After his loss in 2016, Cartwright is giving a DPCC run another go. Five other candidates are also running for co-chair slots on the committee: Rep.-elect Chrissy Houlahan of Pennsylvania and Reps. Debbie Dingell of Michigan, Adriano Espaillat of New York and John Garamendi and Ted Lieu of California.

Pelosi added a curveball to the DPCC race by suggesting in a “Dear Colleague” letter Tuesday night that the caucus create a DPCC chair position in addition to the three co-chairs. She did not provide details on whether the position should be elected or appointed. Presumably the chair would rank higher than the co-chairs, but Pelosi did not specify.

“This change also reflects similar modifications that Senate Democrats are currently advancing,” she wrote. “This enhancement to the DPCC will position House Democrats to best take advantage of the new size and diversity of our caucus, bringing greater resources and staffing to this vital committee.”

Houlahan announced her support for Pelosi on CBS’s “Face the Nation” on Sunday, the same day she formally entered the DPCC race

Espaillat deployed a similar tactic, putting out a statement on Nov. 8 about backing Pelosi for speaker after he announced his DPCC bid a day earlier. 

New York Rep. Sean Patrick Maloney also issued a statement supporting Pelosi on Nov. 8, two days before announcing he was running for DCCC chair.

Letters galore

Letter signing has also been a common way leadership candidates have expressed their support for Pelosi — along with dozens of rank-and-file members and a plethora of outside groups

Dingell is on a letter of female supporters and Lieu on one from veterans. Both have also done interviews in which they’ve said they plan to vote for Pelosi. 

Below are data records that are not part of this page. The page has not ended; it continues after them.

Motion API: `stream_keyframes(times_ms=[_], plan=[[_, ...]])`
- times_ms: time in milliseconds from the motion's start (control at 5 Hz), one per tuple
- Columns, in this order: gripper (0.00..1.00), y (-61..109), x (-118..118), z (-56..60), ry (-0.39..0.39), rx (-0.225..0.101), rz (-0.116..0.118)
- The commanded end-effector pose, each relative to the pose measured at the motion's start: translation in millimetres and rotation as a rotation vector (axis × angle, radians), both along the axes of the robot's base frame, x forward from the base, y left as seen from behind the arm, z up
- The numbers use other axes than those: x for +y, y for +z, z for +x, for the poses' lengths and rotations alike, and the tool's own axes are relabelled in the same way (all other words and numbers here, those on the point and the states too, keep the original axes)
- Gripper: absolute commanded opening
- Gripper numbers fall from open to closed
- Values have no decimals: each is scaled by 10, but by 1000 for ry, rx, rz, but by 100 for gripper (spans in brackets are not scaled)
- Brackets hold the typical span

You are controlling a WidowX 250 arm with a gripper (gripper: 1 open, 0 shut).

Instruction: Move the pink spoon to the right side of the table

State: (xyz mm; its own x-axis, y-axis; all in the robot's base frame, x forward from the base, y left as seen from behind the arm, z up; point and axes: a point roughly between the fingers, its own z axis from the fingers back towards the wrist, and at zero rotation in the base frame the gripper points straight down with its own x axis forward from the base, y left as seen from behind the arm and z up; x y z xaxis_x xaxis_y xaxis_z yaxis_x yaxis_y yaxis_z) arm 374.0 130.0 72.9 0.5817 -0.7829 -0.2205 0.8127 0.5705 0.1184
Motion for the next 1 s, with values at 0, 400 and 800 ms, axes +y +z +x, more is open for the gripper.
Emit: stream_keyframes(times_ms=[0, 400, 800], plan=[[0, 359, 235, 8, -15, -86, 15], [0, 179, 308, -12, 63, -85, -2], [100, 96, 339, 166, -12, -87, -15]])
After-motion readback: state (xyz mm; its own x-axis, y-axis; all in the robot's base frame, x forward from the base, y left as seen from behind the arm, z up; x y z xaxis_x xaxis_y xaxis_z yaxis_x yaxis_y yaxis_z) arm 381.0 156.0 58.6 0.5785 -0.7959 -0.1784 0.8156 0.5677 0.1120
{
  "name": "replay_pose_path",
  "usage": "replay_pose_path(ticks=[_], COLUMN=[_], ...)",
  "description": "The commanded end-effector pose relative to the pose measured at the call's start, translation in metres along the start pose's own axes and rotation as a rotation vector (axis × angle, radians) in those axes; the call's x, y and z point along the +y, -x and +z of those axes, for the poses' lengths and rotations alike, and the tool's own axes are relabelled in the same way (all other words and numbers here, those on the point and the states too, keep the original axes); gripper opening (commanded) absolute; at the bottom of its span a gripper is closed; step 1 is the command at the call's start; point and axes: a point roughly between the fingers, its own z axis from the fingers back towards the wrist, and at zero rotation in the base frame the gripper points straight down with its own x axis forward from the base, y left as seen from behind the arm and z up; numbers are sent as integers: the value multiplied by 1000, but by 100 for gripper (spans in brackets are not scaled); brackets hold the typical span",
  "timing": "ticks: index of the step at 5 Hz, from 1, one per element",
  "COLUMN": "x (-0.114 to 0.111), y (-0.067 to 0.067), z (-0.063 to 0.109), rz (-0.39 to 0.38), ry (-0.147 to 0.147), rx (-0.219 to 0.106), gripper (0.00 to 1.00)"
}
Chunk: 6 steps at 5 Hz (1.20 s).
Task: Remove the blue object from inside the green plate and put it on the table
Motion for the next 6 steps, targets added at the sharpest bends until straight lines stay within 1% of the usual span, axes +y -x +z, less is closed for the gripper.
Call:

Garamendi was one of two leadership candidates on a letter that 14 pro-Pelosi Democrats wrote arguing against an idea her opponents had been pushing: to raise the threshold needed to receive the caucus nomination for speaker.

The other was Maryland Rep. Jamie Raskin, who is running for the caucus representative position reserved for a member who’s served five terms or less. Alabama Rep. Terri Sewell, who’s challenging him for the position, is also supporting Pelosi

Some of the leadership candidates, like Democratic Caucus vice chair candidate Pete Aguilar of California and DCCC chair candidate Suzan DelBene of Washington, don’t have readily findable public comments on Pelosi, but both of their offices confirmed they’re supporting her. 

Other as-yet-unmentioned leadership hopefuls who’ve expressed their support for Pelosi are caucus chair candidate Barbara Lee of California, caucus vice chair candidate  Katherine M. Clark of Massachusetts and DCCC chair candidate Denny Heck of Washington.

Despite all the endorsements Pelosi has received, the only two she has doled out so far are for her top deputies. She’s backing Maryland Rep. Steny H. Hoyer and South Carolina Rep. James E. Clyburn in uncontested races for majority leader and majority whip, respectively. 

Pelosi is unlikely to endorse in any of the other leadership races, which are all contested.  While those candidates’ quests will end after the caucus election Nov. 28, Pelosi’s will continue until the Jan. 3 floor vote for speaker.